= EXERCISE BRIEF =
Using the records below, quote only the span that opens with the line containing "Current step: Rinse" and closes with the line containing "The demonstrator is", exactly and inclusively.

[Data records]
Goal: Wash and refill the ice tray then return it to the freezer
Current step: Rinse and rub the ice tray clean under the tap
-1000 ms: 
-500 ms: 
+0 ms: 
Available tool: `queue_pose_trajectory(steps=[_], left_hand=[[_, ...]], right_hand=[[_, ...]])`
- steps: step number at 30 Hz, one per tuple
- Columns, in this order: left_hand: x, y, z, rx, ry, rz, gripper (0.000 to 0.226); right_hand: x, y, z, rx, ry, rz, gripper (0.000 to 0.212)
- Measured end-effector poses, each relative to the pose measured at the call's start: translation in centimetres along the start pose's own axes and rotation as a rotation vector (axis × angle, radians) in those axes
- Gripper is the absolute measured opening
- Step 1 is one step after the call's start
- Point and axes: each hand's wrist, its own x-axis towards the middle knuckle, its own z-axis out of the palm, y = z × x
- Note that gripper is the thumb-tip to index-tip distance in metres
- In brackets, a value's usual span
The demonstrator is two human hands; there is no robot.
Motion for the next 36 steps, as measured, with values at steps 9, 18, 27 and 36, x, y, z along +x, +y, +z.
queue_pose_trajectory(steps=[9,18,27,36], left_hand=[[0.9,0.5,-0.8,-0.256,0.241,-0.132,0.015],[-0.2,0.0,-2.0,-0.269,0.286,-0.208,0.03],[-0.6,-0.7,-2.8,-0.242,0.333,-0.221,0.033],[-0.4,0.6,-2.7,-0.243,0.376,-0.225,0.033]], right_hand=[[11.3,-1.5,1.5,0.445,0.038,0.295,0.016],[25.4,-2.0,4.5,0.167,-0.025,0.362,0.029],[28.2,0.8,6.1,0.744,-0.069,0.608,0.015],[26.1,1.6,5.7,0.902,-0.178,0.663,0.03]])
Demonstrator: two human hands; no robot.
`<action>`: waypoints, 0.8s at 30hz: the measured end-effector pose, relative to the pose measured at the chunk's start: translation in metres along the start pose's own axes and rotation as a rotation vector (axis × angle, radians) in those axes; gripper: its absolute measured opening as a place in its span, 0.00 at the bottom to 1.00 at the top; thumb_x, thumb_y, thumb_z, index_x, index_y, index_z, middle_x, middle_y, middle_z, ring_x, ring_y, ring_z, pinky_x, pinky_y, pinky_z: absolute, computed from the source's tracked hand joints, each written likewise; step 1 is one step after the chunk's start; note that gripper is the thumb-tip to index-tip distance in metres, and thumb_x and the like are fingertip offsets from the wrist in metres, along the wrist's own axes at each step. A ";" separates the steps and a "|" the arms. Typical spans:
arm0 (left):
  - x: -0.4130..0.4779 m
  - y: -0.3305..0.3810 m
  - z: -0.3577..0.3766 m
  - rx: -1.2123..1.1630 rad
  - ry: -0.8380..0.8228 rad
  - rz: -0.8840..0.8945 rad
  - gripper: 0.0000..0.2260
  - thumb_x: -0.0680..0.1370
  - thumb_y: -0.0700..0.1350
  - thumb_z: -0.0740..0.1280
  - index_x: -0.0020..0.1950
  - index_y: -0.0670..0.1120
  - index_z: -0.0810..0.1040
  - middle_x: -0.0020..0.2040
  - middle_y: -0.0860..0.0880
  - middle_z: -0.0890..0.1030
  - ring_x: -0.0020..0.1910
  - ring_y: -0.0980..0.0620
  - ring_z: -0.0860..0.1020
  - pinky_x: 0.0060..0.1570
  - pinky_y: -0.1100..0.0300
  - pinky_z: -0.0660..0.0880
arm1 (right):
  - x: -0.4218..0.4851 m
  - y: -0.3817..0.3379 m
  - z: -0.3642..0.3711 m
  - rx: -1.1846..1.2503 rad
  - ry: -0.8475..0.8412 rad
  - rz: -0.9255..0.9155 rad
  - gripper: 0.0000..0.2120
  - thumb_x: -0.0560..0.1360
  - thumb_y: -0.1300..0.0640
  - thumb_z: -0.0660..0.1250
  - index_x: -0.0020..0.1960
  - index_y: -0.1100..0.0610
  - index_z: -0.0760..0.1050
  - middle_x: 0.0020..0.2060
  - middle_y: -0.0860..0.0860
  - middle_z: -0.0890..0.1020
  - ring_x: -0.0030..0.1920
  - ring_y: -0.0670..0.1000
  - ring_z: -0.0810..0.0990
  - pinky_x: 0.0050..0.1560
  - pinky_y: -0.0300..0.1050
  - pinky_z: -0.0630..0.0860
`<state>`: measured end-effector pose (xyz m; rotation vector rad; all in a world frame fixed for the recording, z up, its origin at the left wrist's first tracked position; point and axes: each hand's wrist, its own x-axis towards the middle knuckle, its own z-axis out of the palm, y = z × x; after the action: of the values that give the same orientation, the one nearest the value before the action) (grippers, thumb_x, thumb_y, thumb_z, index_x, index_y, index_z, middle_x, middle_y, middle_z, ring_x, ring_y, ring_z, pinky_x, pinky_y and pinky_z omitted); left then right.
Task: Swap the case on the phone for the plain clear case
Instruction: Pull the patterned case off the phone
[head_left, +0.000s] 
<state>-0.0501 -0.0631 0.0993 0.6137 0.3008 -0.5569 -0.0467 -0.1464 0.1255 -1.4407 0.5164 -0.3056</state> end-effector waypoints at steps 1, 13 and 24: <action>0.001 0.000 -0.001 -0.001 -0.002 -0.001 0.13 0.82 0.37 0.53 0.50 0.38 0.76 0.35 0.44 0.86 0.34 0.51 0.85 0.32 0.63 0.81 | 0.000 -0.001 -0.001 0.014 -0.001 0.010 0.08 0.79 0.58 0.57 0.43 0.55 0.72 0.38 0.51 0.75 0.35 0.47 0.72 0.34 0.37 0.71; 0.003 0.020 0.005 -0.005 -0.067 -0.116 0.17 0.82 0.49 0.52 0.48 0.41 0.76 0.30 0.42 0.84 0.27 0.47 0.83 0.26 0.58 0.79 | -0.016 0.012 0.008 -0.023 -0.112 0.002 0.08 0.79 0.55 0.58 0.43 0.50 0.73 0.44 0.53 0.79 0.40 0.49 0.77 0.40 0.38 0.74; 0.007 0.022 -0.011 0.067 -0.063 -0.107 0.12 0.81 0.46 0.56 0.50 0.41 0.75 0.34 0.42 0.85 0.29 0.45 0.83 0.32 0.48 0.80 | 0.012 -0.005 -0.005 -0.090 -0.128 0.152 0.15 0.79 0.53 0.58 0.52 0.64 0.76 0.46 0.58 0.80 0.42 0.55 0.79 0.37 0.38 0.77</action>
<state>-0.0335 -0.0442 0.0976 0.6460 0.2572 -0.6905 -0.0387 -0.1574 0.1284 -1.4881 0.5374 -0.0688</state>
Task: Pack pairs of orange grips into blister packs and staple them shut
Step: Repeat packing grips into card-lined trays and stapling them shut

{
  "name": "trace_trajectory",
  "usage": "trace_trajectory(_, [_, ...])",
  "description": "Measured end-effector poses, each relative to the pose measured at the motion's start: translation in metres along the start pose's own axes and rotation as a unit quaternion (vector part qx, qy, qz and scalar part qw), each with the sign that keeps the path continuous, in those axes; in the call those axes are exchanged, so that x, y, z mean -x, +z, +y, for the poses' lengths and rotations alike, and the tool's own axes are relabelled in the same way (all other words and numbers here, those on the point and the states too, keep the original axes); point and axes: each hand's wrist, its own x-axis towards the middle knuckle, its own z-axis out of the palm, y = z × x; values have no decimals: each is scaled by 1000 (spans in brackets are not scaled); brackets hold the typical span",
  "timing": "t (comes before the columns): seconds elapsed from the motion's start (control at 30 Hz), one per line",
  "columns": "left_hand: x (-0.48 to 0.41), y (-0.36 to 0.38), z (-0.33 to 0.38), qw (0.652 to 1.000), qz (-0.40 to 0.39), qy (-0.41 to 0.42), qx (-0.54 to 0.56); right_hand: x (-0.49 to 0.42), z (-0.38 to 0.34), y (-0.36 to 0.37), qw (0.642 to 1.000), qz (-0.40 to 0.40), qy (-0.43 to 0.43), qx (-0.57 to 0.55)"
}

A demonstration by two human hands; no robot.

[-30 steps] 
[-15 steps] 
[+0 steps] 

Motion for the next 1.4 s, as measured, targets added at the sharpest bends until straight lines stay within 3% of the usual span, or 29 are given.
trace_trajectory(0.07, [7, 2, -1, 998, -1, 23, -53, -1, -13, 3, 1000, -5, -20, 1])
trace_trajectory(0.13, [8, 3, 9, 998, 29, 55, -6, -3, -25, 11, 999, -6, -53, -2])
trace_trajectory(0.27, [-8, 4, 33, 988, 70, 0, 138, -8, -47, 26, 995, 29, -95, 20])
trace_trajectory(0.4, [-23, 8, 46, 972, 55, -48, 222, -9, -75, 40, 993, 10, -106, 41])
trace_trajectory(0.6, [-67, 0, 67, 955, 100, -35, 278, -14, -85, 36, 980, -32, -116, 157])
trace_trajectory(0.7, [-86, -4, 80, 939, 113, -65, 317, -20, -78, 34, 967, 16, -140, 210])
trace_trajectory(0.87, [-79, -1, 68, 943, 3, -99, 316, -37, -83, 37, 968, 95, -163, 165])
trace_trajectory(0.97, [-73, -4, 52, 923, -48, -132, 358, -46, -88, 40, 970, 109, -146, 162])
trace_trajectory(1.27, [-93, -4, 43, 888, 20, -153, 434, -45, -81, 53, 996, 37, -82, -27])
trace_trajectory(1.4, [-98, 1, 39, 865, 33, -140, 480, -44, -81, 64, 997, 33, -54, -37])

= SOLUTION FOR THIS EXERCISE =
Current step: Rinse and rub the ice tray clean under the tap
-1000 ms: 
-500 ms: 
+0 ms: 
Available tool: `queue_pose_trajectory(steps=[_], left_hand=[[_, ...]], right_hand=[[_, ...]])`
- steps: step number at 30 Hz, one per tuple
- Columns, in this order: left_hand: x, y, z, rx, ry, rz, gripper (0.000 to 0.226); right_hand: x, y, z, rx, ry, rz, gripper (0.000 to 0.212)
- Measured end-effector poses, each relative to the pose measured at the call's start: translation in centimetres along the start pose's own axes and rotation as a rotation vector (axis × angle, radians) in those axes
- Gripper is the absolute measured opening
- Step 1 is one step after the call's start
- Point and axes: each hand's wrist, its own x-axis towards the middle knuckle, its own z-axis out of the palm, y = z × x
- Note that gripper is the thumb-tip to index-tip distance in metres
- In brackets, a value's usual span
The demonstrator is two human hands; there is no robot.

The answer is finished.